O Comando Central dos Estados Unidos garantiu, através das redes sociais, que a operação visava proteger a navegação no Estreito de Ormuz. Horas antes, o Presidente Donald Trump tinha afirmado acreditar que o cessar-fogo em vigor há três semanas estava “acabado”.
As forças armadas dos Estados Unidos atacaram o Irão numa nova ronda de ofensivas na noite de quarta-feira, confirmaram responsáveis militares, poucas horas depois de Trump ter declarado publicamente que considerava terminado o cessar-fogo de três semanas entre os dois países.
A comunicação social estatal iraniana noticiou terem sido ouvidas explosões em pelo menos três cidades portuárias na costa sudeste do país. Pouco depois dos ataques norte-americanos, já na madrugada de quinta-feira (hora local), o exército do Kuwait informou estar a intercetar drones e mísseis, enquanto o Ministério do Interior do Bahrein confirmou a ativação de sirenes de alerta, sem esclarecer o que as tinha motivado.
Ambos os países já tinham estado na linha de fogo na madrugada de quarta-feira, quando o Irão afirmou ter atingido bases norte-americanas em território do Kuwait e do Bahrein, em retaliação.

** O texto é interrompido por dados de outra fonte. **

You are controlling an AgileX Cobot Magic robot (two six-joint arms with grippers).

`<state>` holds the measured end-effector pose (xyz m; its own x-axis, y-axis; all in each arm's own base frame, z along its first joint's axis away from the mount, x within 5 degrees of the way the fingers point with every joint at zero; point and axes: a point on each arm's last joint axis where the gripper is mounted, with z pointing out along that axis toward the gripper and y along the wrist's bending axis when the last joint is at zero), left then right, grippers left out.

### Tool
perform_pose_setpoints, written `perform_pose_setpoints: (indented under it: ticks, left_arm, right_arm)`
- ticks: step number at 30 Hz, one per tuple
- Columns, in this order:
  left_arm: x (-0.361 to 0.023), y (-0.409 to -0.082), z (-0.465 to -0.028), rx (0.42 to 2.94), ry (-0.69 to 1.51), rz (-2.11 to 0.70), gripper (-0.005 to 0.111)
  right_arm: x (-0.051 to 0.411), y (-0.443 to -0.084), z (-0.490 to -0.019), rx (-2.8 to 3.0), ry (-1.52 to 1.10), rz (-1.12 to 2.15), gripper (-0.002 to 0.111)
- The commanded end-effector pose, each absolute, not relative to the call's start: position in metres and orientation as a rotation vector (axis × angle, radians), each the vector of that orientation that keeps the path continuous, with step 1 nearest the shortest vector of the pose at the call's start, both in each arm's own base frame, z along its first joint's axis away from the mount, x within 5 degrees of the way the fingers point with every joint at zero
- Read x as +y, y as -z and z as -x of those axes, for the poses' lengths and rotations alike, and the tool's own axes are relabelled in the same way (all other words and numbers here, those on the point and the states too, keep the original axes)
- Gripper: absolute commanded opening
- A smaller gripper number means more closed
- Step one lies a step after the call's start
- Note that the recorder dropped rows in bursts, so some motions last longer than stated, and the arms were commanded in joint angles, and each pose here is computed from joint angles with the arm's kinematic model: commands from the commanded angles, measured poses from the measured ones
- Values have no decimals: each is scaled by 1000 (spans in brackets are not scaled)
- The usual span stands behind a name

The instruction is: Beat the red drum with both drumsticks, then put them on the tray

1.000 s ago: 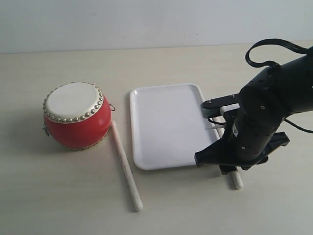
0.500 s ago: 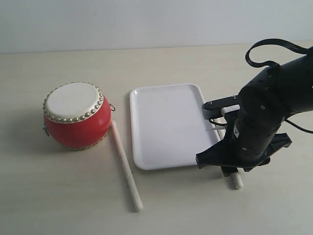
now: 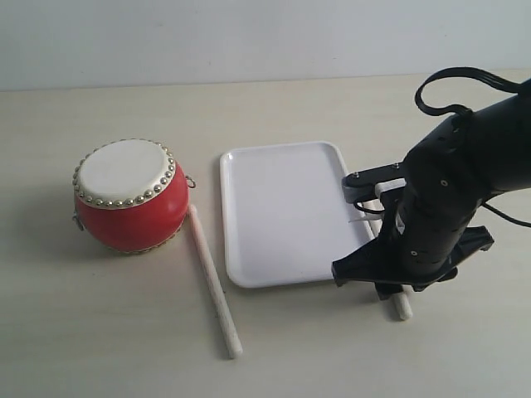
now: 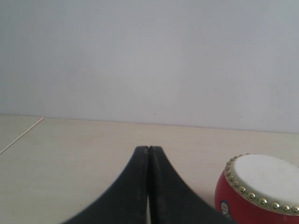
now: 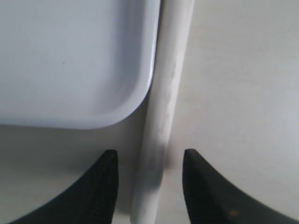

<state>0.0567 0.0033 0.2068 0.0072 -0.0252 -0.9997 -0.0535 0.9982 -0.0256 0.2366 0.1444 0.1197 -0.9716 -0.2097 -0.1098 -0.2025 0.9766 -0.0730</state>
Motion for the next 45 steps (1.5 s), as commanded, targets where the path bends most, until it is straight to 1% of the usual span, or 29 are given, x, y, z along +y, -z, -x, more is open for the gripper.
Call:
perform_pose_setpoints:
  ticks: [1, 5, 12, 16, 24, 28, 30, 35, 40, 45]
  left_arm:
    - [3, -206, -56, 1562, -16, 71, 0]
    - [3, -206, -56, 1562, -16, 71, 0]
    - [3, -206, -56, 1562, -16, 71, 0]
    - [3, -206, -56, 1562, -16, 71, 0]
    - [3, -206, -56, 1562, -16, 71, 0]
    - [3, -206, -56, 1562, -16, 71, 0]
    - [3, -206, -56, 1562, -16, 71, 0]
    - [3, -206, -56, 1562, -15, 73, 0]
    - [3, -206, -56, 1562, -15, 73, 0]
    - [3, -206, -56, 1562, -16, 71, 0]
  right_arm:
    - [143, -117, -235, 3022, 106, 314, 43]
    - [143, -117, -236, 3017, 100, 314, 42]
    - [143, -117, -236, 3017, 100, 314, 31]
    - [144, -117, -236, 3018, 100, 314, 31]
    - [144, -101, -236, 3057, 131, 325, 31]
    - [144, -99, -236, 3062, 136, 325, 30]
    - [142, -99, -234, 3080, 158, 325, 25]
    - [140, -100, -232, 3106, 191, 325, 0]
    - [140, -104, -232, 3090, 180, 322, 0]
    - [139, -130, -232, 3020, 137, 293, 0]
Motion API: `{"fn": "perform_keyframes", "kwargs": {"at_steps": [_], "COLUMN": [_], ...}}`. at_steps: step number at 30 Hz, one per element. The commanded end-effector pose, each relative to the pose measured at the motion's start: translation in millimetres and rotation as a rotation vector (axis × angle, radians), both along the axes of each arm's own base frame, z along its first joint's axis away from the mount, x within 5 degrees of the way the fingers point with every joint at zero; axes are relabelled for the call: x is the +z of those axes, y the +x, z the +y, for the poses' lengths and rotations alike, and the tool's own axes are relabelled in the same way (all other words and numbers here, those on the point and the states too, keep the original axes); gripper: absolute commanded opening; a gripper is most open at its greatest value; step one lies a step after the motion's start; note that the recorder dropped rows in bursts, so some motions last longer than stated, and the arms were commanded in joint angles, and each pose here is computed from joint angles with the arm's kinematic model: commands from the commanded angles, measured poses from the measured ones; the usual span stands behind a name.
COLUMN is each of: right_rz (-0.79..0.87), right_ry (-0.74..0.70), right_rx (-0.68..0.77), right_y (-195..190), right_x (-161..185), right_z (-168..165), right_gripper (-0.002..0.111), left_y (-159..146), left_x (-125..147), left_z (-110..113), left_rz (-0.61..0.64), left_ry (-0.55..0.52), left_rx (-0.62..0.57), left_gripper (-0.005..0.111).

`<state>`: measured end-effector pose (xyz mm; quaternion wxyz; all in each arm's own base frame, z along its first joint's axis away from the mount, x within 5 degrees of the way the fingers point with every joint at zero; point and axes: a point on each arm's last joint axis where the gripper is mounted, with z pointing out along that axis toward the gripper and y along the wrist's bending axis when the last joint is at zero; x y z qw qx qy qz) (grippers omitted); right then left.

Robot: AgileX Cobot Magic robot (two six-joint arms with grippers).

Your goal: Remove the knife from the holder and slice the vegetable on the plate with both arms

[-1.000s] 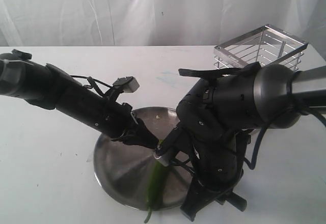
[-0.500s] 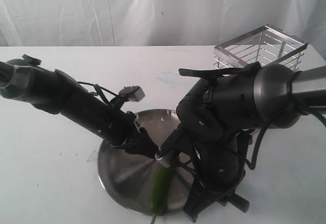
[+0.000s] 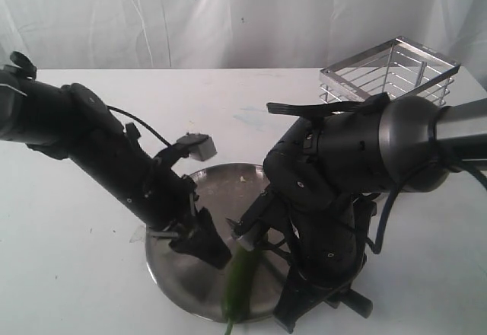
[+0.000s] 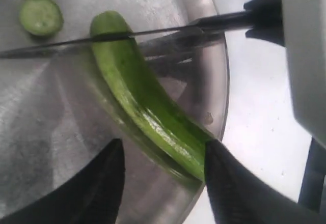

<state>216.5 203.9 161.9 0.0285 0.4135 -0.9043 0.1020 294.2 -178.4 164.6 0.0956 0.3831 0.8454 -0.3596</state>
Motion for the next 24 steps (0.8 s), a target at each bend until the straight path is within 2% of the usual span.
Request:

Segundo o exército dos EUA, os novos ataques tiveram como objectivo reduzir a capacidade do Irão de ameaçar embarcações no Estreito de Ormuz, uma via marítima essencial para o abastecimento energético mundial que se tornou um dos pontos centrais do conflito. Trump classificou a ofensiva americana como uma “retribuição” pelos ataques iranianos a navios comerciais, avisando nas redes sociais: “Se voltar a acontecer, vai piorar muito!”
Mais cedo, durante uma cimeira da NATO na Turquia, Trump tinha sido questionado sobre o estado do cessar-fogo com o Irão. “Acho que acabou”, respondeu, acrescentando, no entanto, continuar disponível para negociações e não antecipar um regresso a uma guerra total.
Mohsen Rezaei, conselheiro militar sénior do líder supremo iraniano, reagiu de madrugada aos ataques norte-americanos, avisando nas redes sociais que “o inimigo agressor e os seus cúmplices serão severamente punidos”.
Já a caminho de regresso aos Estados Unidos, Trumpafirmou que o Irão tinha contactado a Casa Branca, dizendo que Teerão “ligou há pouco” e que os iranianos “querem muito fechar um acordo”. O Irão, porém, não confirmou qualquer contacto ou intenção de retomar negociações.
De acordo com fontes próximas do processo, Trumputilizou uma das aeronaves presidenciais mais antigas em vez do novo avião oferecido pelo Qatar, por precaução de segurança relacionada com a retoma das hostilidades — uma decisão tomada a pedido do Serviço Secreto.
Um cessar-fogo frágil desde o início
O acordo de cessar-fogo, firmado no mês passado, revelou-se instável quase desde a sua assinatura, e a mais recente troca de ataques parece tê-lo colocado à beira do colapso total. Os dois lados têm-se acusado mutuamente de violar os seus termos.
A escalada mais recente tem como epicentro o Estreito de Ormuz. O Irão defende que o acordo lhe atribui autoridade de supervisão sobre a via marítima e tem exigido que os navios sigam rotas por si definidas. Washington, por seu lado, acusa Teerão de visar repetidamente embarcações no estreito, ainda que o Irão não tenha reivindicado formalmente a autoria de uma série de ataques recentes.
Os ataques desta madrugada, iniciados perto da meia-noite em Teerão, foram os segundos em dois dias por parte dos EUA em resposta aos ataques contra três navios comerciais no estreito esta semana. Na terça-feira, Washington tinha já revogado uma isenção de sanções ao setor petrolífero iraniano, uma das condições previstas no acordo de cessar-fogo.
O tráfego marítimo no Estreito de Ormuz voltou, assim, a paralisar. A trégua temporária pretendia reabrir a via marítima e travar os combates, deixando para um período de negociação de 60 dias as questões mais delicadas, nomeadamente o programa nuclear iraniano.
Ainda na quarta-feira, órgãos de comunicação social iranianos próximos das forças armadas publicaram editoriais a pedir “o fim oficial” do acordo. Uma conta nas redes sociais associada a MojtabaKhamenei, filho do líder supremo do Irão, publicou uma imagem manipulada representando uma serpente a emergir da assinatura de Trump no acordo de cessar-fogo.